Hyperstone: ModelSim with SystemVerilog DPI Speeds Simulation and Debug of C Models
ModelSim makes the task of integrating C code in the RTL simulation a very straightforward, three step process. Many helpful features make it easy to learn.
“ModelSim makes the task of integrating C code in the RTL simulation a very straightforward, three step process. Many helpful features make it easy to learn.”

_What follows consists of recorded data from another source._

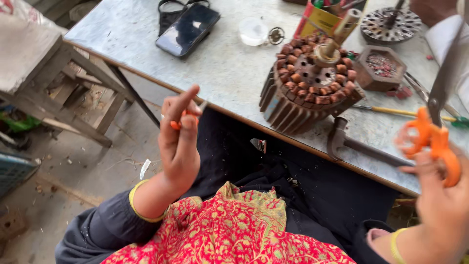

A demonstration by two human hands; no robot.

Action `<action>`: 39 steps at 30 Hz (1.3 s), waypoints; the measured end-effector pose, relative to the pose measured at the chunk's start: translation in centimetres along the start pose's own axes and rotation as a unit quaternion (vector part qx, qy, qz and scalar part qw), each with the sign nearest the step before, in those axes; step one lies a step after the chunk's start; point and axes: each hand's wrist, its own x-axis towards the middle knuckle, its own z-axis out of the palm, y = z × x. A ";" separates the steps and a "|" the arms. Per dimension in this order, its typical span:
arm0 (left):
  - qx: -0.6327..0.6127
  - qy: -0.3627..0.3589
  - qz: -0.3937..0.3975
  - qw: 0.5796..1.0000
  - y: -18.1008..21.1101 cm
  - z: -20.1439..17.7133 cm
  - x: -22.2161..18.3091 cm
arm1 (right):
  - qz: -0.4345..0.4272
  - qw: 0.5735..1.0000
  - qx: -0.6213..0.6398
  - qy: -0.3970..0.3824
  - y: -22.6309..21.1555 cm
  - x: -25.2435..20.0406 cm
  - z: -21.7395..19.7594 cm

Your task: The person uses pliers and a hammer to adjust and secure copper windings on a cylindrical electrical component. They repeatedly tap the windings with the hammer and use pliers to hold and position the wires, working methodically around the component.

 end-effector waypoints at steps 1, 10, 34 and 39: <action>0.018 -0.001 0.013 1.000 0.2 -0.4 0.2 | -0.026 0.997 -0.073 0.005 0.9 0.8 -0.6; -0.091 -0.054 0.002 0.994 1.6 -1.5 1.3 | -0.067 0.902 -0.423 -0.058 6.5 4.0 -1.0; 0.061 -0.247 0.221 0.941 4.7 5.2 3.1 | -0.262 0.937 -0.219 -0.073 -2.8 2.8 5.8; 0.043 -0.205 0.190 0.959 5.2 4.0 3.2 | -0.285 0.941 -0.139 -0.116 -3.1 6.9 7.5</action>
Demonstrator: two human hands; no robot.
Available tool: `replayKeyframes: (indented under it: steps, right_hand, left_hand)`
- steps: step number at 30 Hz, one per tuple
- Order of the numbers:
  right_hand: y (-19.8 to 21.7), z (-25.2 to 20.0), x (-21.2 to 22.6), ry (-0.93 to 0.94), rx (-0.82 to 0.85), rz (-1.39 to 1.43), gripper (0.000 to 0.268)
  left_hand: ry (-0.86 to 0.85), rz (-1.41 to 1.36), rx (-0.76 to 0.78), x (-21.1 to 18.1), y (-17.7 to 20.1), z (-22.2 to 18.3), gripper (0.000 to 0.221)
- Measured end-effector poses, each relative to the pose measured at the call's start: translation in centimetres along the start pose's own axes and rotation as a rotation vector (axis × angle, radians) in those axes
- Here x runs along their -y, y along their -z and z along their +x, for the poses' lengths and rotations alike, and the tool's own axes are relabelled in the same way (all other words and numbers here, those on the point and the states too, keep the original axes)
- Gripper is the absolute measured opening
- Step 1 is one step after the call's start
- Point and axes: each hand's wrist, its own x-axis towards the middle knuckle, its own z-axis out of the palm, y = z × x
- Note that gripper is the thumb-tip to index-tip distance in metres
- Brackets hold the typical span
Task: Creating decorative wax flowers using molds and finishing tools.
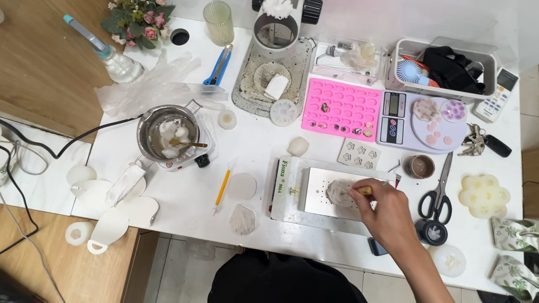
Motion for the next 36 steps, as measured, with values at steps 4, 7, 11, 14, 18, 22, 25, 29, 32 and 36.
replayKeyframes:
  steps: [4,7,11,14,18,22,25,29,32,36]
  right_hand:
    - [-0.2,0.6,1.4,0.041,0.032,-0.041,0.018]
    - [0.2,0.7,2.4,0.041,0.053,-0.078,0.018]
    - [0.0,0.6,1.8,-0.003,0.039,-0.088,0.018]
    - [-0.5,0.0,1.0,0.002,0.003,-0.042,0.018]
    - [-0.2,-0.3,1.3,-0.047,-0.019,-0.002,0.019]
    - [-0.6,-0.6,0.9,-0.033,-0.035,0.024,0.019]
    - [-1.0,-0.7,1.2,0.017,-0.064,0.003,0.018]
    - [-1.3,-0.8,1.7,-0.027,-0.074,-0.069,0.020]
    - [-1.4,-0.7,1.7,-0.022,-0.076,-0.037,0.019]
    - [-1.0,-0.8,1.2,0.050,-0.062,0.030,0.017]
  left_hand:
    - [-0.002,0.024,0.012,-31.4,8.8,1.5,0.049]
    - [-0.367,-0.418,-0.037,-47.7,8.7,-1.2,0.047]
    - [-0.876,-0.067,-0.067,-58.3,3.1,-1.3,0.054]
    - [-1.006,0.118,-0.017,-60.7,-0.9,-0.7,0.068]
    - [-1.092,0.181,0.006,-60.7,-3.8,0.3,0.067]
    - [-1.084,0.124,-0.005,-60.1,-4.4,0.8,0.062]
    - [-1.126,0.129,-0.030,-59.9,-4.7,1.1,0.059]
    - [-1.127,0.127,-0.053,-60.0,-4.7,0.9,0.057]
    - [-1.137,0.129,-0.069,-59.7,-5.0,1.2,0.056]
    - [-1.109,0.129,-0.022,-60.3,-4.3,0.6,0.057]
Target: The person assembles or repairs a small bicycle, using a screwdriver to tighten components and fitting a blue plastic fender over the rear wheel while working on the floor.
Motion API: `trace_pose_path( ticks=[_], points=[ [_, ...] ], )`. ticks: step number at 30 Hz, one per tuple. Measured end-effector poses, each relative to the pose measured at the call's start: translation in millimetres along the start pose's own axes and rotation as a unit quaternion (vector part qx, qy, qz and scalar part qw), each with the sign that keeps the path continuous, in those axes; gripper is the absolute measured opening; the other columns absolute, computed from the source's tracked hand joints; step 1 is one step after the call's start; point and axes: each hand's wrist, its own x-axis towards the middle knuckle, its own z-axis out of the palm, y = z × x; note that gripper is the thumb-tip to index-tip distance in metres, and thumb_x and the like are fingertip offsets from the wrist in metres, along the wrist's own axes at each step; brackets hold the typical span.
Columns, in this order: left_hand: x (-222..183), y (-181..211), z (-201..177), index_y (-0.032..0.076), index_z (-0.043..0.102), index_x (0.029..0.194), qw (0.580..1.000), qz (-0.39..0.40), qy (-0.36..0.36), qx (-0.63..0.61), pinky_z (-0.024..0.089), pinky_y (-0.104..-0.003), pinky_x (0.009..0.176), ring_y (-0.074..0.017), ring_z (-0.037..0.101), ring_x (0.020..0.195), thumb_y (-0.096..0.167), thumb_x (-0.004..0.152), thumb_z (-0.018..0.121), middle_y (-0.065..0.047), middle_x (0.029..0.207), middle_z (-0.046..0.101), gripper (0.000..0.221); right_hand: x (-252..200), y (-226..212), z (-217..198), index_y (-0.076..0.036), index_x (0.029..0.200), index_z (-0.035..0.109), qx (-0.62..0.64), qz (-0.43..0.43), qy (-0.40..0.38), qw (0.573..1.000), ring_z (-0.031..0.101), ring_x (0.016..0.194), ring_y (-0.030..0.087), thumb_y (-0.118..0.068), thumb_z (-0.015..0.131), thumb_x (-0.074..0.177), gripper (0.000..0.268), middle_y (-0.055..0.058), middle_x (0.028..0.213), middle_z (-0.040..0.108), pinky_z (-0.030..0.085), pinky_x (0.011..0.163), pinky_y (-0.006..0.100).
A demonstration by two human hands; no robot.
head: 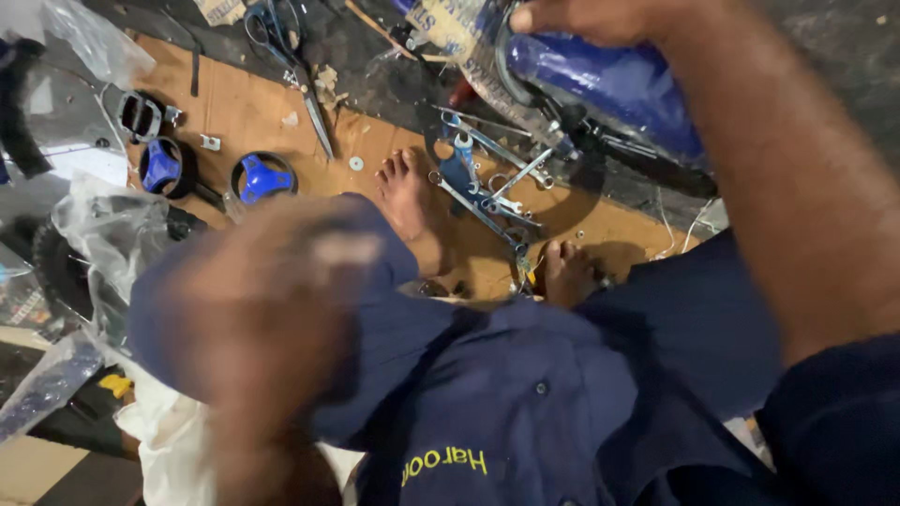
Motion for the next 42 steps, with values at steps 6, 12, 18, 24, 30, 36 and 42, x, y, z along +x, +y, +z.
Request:
trace_pose_path(
  ticks=[6, 12, 18, 24, 30, 36, 42],
  points=[
    [16, 18, 340, 0.010, 0.076, 0.094, 0.921, 0.098, -0.376, -0.018, 0.058, -0.050, 0.066, -0.0377, 0.073, 0.082, 0.021, 0.083, 0.061, -0.017, 0.089, 0.074, 0.021, 11, 23, 8, -0.015, 0.133, 0.070, 0.095, -0.223, 0.047, 0.969, 0.070, 0.097, 0.030, -0.039, 0.069, 0.098, 0.043, 0.012, 0.113, 0.075, 0.054, 0.085, 0.047],
    [-42, -57, 557, 0.011, 0.074, 0.089, 0.915, 0.252, -0.314, -0.021, 0.058, -0.045, 0.079, -0.0330, 0.073, 0.093, 0.020, 0.084, 0.061, -0.014, 0.093, 0.074, 0.016, 12, 31, 12, -0.015, 0.128, 0.070, 0.128, -0.245, 0.084, 0.957, 0.069, 0.105, 0.033, -0.031, 0.072, 0.093, 0.039, 0.014, 0.119, 0.073, 0.053, 0.088, 0.045],
    [-49, -48, 562, 0.012, 0.074, 0.094, 0.900, 0.250, -0.358, 0.008, 0.057, -0.046, 0.082, -0.0338, 0.072, 0.096, 0.020, 0.085, 0.061, -0.015, 0.098, 0.073, 0.018, 10, 29, 13, -0.016, 0.120, 0.074, 0.139, -0.251, 0.120, 0.951, 0.060, 0.108, 0.041, -0.028, 0.080, 0.087, 0.036, 0.021, 0.113, 0.060, 0.048, 0.091, 0.047],
    [-7, -43, 522, 0.012, 0.075, 0.100, 0.881, 0.264, -0.390, 0.033, 0.056, -0.046, 0.085, -0.0346, 0.071, 0.100, 0.021, 0.087, 0.061, -0.016, 0.103, 0.073, 0.020, 12, 27, 12, -0.018, 0.120, 0.075, 0.135, -0.262, 0.106, 0.950, 0.056, 0.110, 0.040, -0.030, 0.080, 0.086, 0.036, 0.020, 0.108, 0.054, 0.047, 0.095, 0.047],
    [-4, -18, 458, 0.012, 0.075, 0.105, 0.887, 0.250, -0.388, 0.017, 0.055, -0.047, 0.088, -0.0354, 0.070, 0.103, 0.021, 0.089, 0.061, -0.017, 0.108, 0.073, 0.023, 16, 32, 12, -0.019, 0.120, 0.075, 0.127, -0.269, 0.097, 0.950, 0.054, 0.112, 0.038, -0.030, 0.078, 0.085, 0.037, 0.018, 0.115, 0.054, 0.045, 0.098, 0.046],
    [50, 15, 254, 0.020, 0.076, 0.115, 0.902, 0.134, -0.408, -0.049, 0.053, -0.049, 0.089, -0.0362, 0.068, 0.104, 0.023, 0.081, 0.067, -0.016, 0.110, 0.073, 0.035, 20, 32, 6, -0.020, 0.121, 0.076, 0.135, -0.253, 0.055, 0.956, 0.056, 0.111, 0.033, -0.029, 0.076, 0.085, 0.037, 0.016, 0.115, 0.057, 0.045, 0.099, 0.042],
    [128, -20, 136, 0.015, 0.077, 0.111, 0.992, -0.005, -0.057, -0.109, 0.055, -0.049, 0.087, -0.0380, 0.070, 0.098, 0.024, 0.087, 0.067, -0.018, 0.101, 0.074, 0.027, 16, 26, -1, -0.017, 0.120, 0.076, 0.155, -0.191, 0.022, 0.969, 0.058, 0.110, 0.027, -0.029, 0.076, 0.087, 0.035, 0.010, 0.113, 0.061, 0.047, 0.097, 0.039]
  ],
)
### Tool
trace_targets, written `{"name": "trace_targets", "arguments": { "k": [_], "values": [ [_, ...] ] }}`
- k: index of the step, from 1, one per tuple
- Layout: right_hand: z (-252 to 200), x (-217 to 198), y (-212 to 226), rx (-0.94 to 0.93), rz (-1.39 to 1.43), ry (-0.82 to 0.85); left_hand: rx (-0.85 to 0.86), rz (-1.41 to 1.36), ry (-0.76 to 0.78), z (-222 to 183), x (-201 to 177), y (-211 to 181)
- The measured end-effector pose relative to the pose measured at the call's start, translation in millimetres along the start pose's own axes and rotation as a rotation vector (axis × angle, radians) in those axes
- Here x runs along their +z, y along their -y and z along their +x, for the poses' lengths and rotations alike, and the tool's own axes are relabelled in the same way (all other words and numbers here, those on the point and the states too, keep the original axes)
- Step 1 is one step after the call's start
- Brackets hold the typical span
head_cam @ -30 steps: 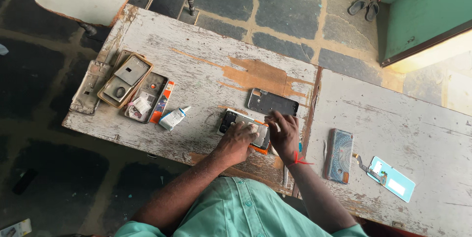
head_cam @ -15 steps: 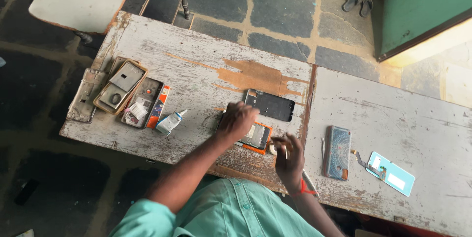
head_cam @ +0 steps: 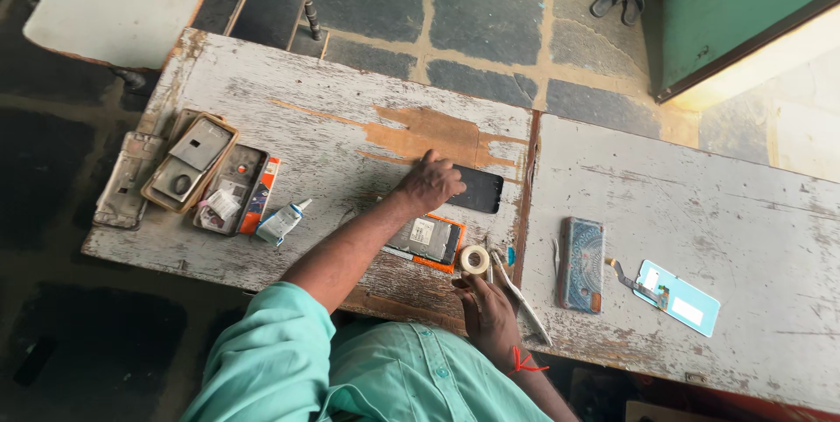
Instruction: The person removes a small component from a mobile phone chassis using a tool and by hand, handles a motherboard, and picks up a roll of tape.
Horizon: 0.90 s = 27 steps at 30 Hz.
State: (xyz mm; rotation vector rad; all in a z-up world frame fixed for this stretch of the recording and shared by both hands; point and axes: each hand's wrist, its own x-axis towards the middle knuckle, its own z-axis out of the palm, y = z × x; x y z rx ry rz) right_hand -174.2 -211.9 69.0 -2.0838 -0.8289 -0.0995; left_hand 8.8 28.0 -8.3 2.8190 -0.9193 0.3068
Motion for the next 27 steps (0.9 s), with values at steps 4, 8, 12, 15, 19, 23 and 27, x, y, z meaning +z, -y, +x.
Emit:
{"name": "trace_targets", "arguments": {
  "k": [4,8,12,15,19,23,27],
  "values": [
    [4.1,-2.4,7.0,0.002,-0.035,0.030,0.059,0.028,-0.152,2.3,-11.7,-3.5],
    [6.8,-2.9,4.6,-0.011,-0.031,0.029,-0.206,-0.278,-0.177,-5.9,-36.2,-2.9],
    [16.5,5.4,-1.2,0.040,0.032,-0.072,-0.475,-0.390,-0.542,-88.4,-54.9,-8.2],
    [39.8,8.9,-4.7,-0.001,-0.006,-0.153,-0.714,-0.421,-0.317,-156.3,-59.9,-30.8],
    [67.2,25.8,-0.3,0.021,0.078,-0.165,-0.658,-0.514,-0.497,-192.4,-61.7,-70.5],
    [91.3,46.2,-2.4,-0.008,-0.028,-0.104,-0.699,-0.537,-0.535,-195.8,-63.2,-95.6],
    [96.3,53.9,2.7,0.007,-0.069,-0.012,-0.819,-0.716,-0.546,-210.5,-60.8,-104.4]
  ]
}}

Arthur Freitas, Development Engineer, Hyperstone AG
Founded in 1990 and headquartered in Konstanz, Germany, with subsidiaries in Taiwan and the U.S., Hyperstone has developed a proprietary single microprocessor core architecture, combining a highperformance 32-bit RISC processor with a powerful DSP unit. Used to develop ASSPs for the consumer electronics, network communications, storage media, and industrial control markets, Hyperstone’s RISC/DSP processor is powerful, yet small, with low power consumption. It is designed to provide the increasing functionality required to execute DSP tasks, such as digital filtering, image processing, echo cancellation, and other related algorithms.
During the last couple of years, Hyperstone has gained a position as a leader in flash memory card controllers. Its recently taped-out Hyperstone S4 flash memory controller is among the most powerful single-chip controllers targeted for SD and MMC cards. The required external component count is reduced to a bare minimum of passive components, enabling the design of very low-cost, highperformance flash memory-based SD/MMC cards for use in digital still cameras, mobile phones, PDAs, portable multimedia players, and digital voice recorders, and the like.
The Hyperstone S4 flash memory controller can operate with flash memory devices that use a NAND type interface at either 3.3 or 1.8 volts. Through its sophisticated flash memory interface, it accommodates up to four directly connected flash memory chips that can achieve a superior data transfer burst-rate of up to 40 Mbytes/s. An on-chip error correction code unit generates the required code bytes for error detection and the correction of up to three random bytes per 512 byte data sector.
Original Test Environment
The Hyperstone S4 comprises the E1-32X microprocessor, SD/MMC interface logic, and other components. The E1-32X is a well established design mass produced in several ASICs. It is available as an extremely low power, compact, latch-based hard macro well suited to the highly competitive design requirements of SD/MMC designs. Thus it compensates for the disadvantage of having to be simulated at the gate-level. When ease of integration is a priority, and for larger ASIC and SoC designs where low power and gate area are less critical, the processor is also available as RTL.
Since the E1-32X microprocessor is considered to be bug-free, the verification of the Hyperstone S4 is focused on the logic surrounding the E1-32X. In the verification environment, the E1-32X runs a simplified version of the firmware, acts as an SD/MMC host, and analyzes results.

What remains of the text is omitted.